Hi,

do you also observe an increase in backpressure? How long is your gradient? Do you observe ion-suppression at any timepoint?

U can try to divert the first minutes of your gradient into waste to get rid of all compounds which do not interact with your column. I guess this will save your source a bit.  

Use a divert valve to divert the first few minutes of your column eluate to waste when salts and hydrophilic compounds like urea, glucose and creatinine are coming off then turn the divert valve back to the source to analyze for the compounds of interest. The Shimadzu 80XX sources are very prone to this type of fouling, but I find they are easy to clean. The cone is only held on with 2 screws and I typically clean it by sonicating in 50% concentrated nitric acid. The desolvation line is a bit more tedious to remove and clean; I draw the diluted nitric acid through it with a piece of tight fitting tubing connected to a syringe. I also polish the cone and outside of the desolvation line with Wenol or Pikal metal polish.

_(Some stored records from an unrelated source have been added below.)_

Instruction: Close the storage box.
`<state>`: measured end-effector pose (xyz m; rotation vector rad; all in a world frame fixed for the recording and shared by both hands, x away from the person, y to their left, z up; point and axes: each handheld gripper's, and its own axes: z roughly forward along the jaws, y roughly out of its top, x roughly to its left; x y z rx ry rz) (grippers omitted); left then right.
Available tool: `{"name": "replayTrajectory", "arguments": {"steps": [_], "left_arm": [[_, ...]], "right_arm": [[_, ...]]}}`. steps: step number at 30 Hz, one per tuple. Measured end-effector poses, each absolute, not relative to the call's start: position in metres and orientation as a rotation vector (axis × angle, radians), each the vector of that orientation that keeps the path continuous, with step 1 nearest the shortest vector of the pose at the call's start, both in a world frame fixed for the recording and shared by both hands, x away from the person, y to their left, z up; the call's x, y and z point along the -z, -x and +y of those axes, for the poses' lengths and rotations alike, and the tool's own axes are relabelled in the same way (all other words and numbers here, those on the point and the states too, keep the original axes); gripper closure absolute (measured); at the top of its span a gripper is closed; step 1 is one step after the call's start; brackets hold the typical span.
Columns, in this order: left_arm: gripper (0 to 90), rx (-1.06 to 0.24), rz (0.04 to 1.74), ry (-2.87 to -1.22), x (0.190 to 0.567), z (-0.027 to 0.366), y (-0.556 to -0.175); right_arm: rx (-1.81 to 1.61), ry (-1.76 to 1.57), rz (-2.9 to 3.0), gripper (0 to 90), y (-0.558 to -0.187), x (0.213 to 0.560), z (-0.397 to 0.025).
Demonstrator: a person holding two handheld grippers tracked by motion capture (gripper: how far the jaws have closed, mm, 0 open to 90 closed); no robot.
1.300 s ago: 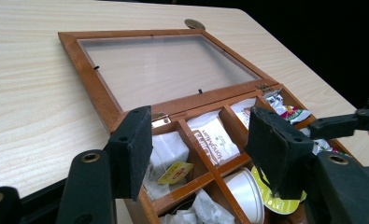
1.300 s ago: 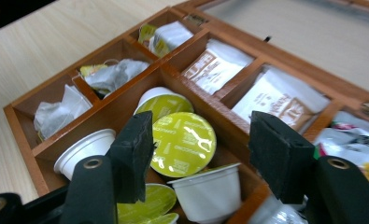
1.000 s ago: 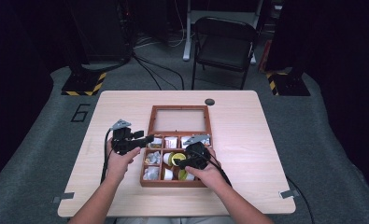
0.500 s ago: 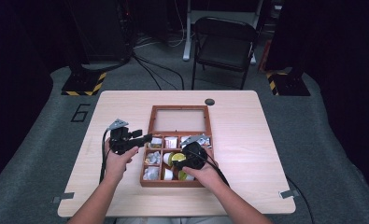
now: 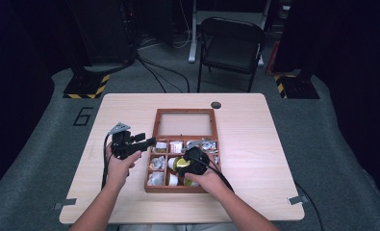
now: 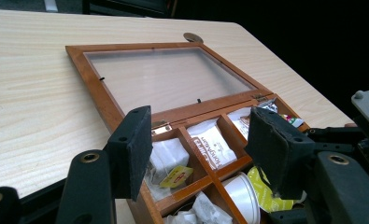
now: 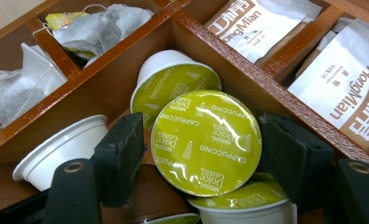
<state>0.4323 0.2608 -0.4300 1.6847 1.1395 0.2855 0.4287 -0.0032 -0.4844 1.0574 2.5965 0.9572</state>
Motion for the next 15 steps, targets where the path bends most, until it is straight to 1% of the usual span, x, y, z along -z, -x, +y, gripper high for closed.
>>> {"name": "replayTrajectory", "arguments": {"steps": [4, 11, 15], "left_arm": [[40.3, -0.281, 1.145, -1.678, 0.4304, 0.2624, -0.4328], [40.3, -0.288, 1.147, -1.677, 0.4306, 0.2631, -0.4328], [40.3, -0.280, 1.150, -1.676, 0.4310, 0.2642, -0.4331]], "right_arm": [[-0.950, -1.051, 2.604, 36.4, -0.4287, 0.4844, -0.0023], [-0.963, -1.052, 2.613, 37.0, -0.4285, 0.4835, -0.0036], [-0.991, -1.044, 2.595, 37.1, -0.4255, 0.4773, -0.0052]]}}
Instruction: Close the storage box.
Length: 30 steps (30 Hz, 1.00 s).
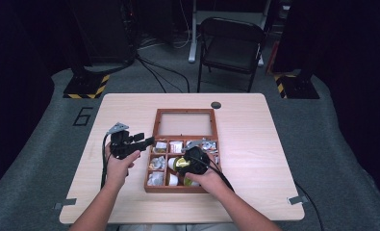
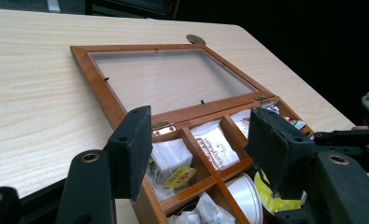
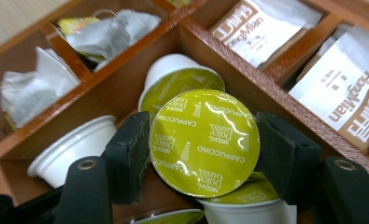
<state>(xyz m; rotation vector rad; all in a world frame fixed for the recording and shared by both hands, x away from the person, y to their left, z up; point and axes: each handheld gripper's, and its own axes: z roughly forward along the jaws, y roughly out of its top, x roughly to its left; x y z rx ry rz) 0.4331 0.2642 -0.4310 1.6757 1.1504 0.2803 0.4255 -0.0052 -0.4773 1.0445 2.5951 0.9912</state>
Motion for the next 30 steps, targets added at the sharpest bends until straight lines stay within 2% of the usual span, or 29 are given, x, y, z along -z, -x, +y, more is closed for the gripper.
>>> {"name": "replayTrajectory", "arguments": {"steps": [10, 20, 30], "left_arm": [[40.3, -0.279, 1.163, -1.674, 0.433, 0.267, -0.434], [40.3, -0.281, 1.176, -1.670, 0.435, 0.269, -0.435], [40.3, -0.285, 1.181, -1.668, 0.435, 0.270, -0.435]], "right_arm": [[-1.088, -0.986, 2.559, 37.2, -0.414, 0.448, -0.015], [-1.143, -1.091, 2.425, 37.2, -0.417, 0.426, -0.067], [-1.103, -1.237, 2.283, 37.2, -0.424, 0.426, -0.124]]}}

Thanks for the tips!  We've got an 8030+ (basically an 8040).  No change in backpressure anything LC side.  We divert when we can to waste, and normally we've been able to run 3000+ samples without noticing any drop off in performance.  However, new method, new problems!  Will try with MeCN, and yes, it's good that the inlet is easy to clean!  Just very surprised by how quickly and how much muck is building up.

Ascorbic acid is so prone to oxidation and these by products are yellow to brown in color; could this be the cause of the source fouling? Perhaps try a fresh batch of ascorbic acid.

Hi all,

Thanks for your input - in the end it does seem to be ascorbic acid - for some reason the retention time shifted, so it was coming out while the flow was going to the MS.  We've sorted out the valve timing and all is well again!